Quantification of swearosity

« previous post | next post »

The latest lesson from Surviving the World:


  1. Chris said,

    November 18, 2011 @ 9:30 am

    Cute, but in fact this may be a good example of pure stats failing to explain the facts. O(f) in the above formula is somehow cognitively motivated (rather than cultural). I can't find the reference right now, but I believe there has been cross-linguistic research establishing a universal hierarchy of swearing severity, something like sexuality — body functions — religion. Anyone recall this?

    Also, is there a word for a serious comment on a unserious post?

  2. Rod Johnson said,

    November 18, 2011 @ 9:44 am

    Who says "swearosity"? doesn't -osity pertain to adjectives in -ous?

    In my part of the country we say "sweariness."

  3. David L said,

    November 18, 2011 @ 9:49 am

    It seems to me that there ought to be some sort of relationship between K and A_sub_p. If a word is widely accepted in public use, then knowledge of it a swear word must be confined to a small demographic; conversely, if a word is widely known as a swear word, then public acceptance would be small.

    However, this relationship might also involve the swearosity itself, since a word that has high K but low S_sub_w might nevertheless have a moderately high A_sub_p. So there's some kind of recursiveness in there too.

    In short, I think the originator of this formula needs to do more research to establish what are the truly independent parameters.

  4. David L said,

    November 18, 2011 @ 9:52 am

    Now that I think about it more, isn't public acceptability by definition the inverse of the swearosity?

  5. KevinM said,

    November 18, 2011 @ 10:02 am

    David L – That's why it's in the denominator of the fractional expression – you divide by Ap to get the swearosity index, or swearitude.

  6. Rod Johnson said,

    November 18, 2011 @ 10:18 am

    Also, what are the units?

  7. David L said,

    November 18, 2011 @ 10:23 am

    KevinM: but what I'm saying is, Ap and Sw are not independent quantities.

  8. Jerry Friedman said,

    November 18, 2011 @ 10:28 am

    @David L: I think "damn" and "hell" are very widely accepted in public, but still swearous (or swearose), at least in America.

  9. David L said,

    November 18, 2011 @ 11:02 am

    Well, yes, but to the extent that damn and hell are widely accepted, they're less swearous than [insert bad word here], which is less widely accepted.

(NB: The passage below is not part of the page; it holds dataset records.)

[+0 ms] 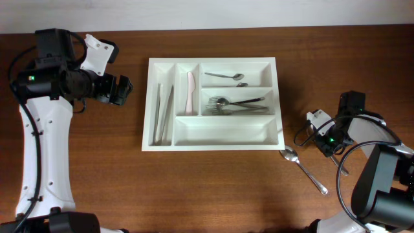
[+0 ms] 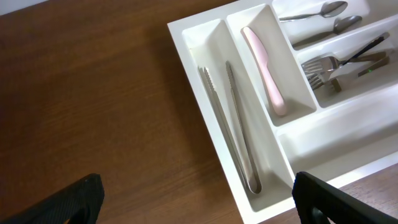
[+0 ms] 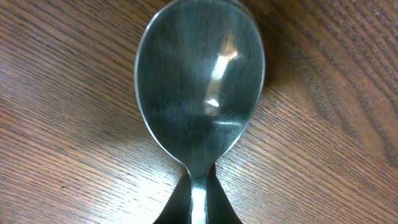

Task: Pack container
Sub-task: 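Close the right gripper on one silver spoon and lift it, then carry the spoon into the tray's lower compartment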

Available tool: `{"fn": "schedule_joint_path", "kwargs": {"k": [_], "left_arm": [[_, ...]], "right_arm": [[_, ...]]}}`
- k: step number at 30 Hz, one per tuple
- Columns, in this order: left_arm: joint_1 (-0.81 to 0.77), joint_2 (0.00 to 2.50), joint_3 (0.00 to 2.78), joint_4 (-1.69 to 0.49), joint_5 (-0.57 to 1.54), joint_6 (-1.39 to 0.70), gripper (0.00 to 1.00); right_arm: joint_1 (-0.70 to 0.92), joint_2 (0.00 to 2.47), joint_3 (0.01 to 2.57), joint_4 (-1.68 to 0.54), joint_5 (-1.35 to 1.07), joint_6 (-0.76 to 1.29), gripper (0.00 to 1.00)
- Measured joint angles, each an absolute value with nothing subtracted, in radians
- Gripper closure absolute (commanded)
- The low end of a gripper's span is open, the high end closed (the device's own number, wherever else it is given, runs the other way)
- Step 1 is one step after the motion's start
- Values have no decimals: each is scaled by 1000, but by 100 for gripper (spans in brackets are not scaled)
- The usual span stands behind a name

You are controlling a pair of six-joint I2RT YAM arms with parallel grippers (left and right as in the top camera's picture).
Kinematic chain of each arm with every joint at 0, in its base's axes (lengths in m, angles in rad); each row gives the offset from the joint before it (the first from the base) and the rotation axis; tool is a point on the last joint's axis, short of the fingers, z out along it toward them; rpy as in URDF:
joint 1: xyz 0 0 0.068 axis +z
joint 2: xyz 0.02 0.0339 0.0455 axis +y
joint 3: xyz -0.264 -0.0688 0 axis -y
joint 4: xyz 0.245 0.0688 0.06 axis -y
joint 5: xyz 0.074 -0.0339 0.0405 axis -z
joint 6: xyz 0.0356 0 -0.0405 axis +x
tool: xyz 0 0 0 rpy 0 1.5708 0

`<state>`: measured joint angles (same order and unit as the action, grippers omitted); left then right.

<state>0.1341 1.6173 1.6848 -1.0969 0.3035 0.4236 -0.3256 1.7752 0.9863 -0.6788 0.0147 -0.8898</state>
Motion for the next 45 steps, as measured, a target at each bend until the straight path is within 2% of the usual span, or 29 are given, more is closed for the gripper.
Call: {"fn": "schedule_joint_path", "kwargs": {"k": [9, 22, 31, 37, 45], "left_arm": [[134, 1617, 1685, -1097, 303, 423, 1], [134, 1617, 1685, -1098, 303, 424, 1], [134, 1617, 1685, -1097, 303, 424, 1], [134, 1617, 1685, -1097, 303, 424, 1], [134, 1617, 1685, -1097, 303, 423, 1]], "right_arm": [[-326, 1818, 1064, -770, 16, -845, 96], [-296, 1826, 1595, -1271, -196, -881, 96], [-83, 1826, 1715, -1414, -310, -1010, 96], [98, 1840, 1716, -1351, -308, -1171, 96], [276, 1953, 1718, -1255, -296, -1235, 96]]}}
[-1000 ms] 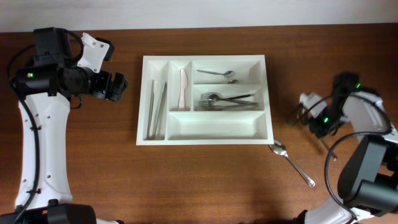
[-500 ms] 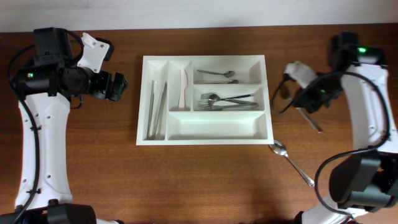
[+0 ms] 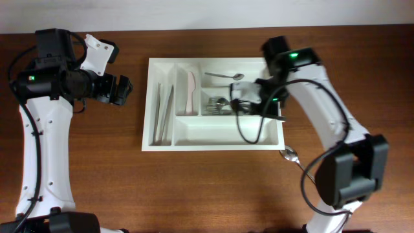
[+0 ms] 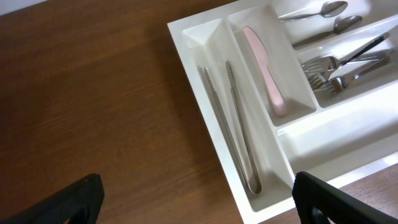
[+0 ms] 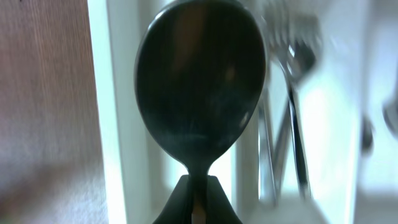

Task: Pack container
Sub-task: 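Carry the spoon into the tray's lower compartment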

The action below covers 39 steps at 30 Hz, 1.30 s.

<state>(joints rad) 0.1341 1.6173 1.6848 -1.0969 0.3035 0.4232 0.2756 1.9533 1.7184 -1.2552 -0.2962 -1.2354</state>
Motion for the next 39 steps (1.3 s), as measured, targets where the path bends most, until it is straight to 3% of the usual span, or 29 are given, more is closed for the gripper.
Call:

    I propose a law: Ap times Sw =T(R ), where T is the position-dependent naughtiness tolerance function.

  10. Rod Johnson said,

    November 18, 2011 @ 11:05 am

    Good point about position dependence. They're also deictic (that is, speaker-dependent). I express myself colorfully, you swear, he has a filthy mouth.

  11. Shangwen said,

    November 18, 2011 @ 11:25 am

    Should phonotactics not be included into the equation? I would guess that the infra-syllabic distribution of unvoiced plosives would increase swearosity, particularly in the coda. Also, the ratio of such plosives per total phonemes in the sweareme would be important to know.

    Dr. Lieberman, can you run the stats?

  12. GeorgeW said,

    November 18, 2011 @ 11:26 am

    @Chris: "I believe there has been cross-linguistic research establishing a universal hierarchy of swearing severity, something like sexuality — body functions — religion. Anyone recall this?"

    According to Hughes ("Swearing," 1998), swearing itself is not universal. However, these are common referents in swearing which also include nationality and madness.

  13. MikeA said,

    November 18, 2011 @ 11:32 am


    You mean, something like "fucking bat-shit crazy wop papist"?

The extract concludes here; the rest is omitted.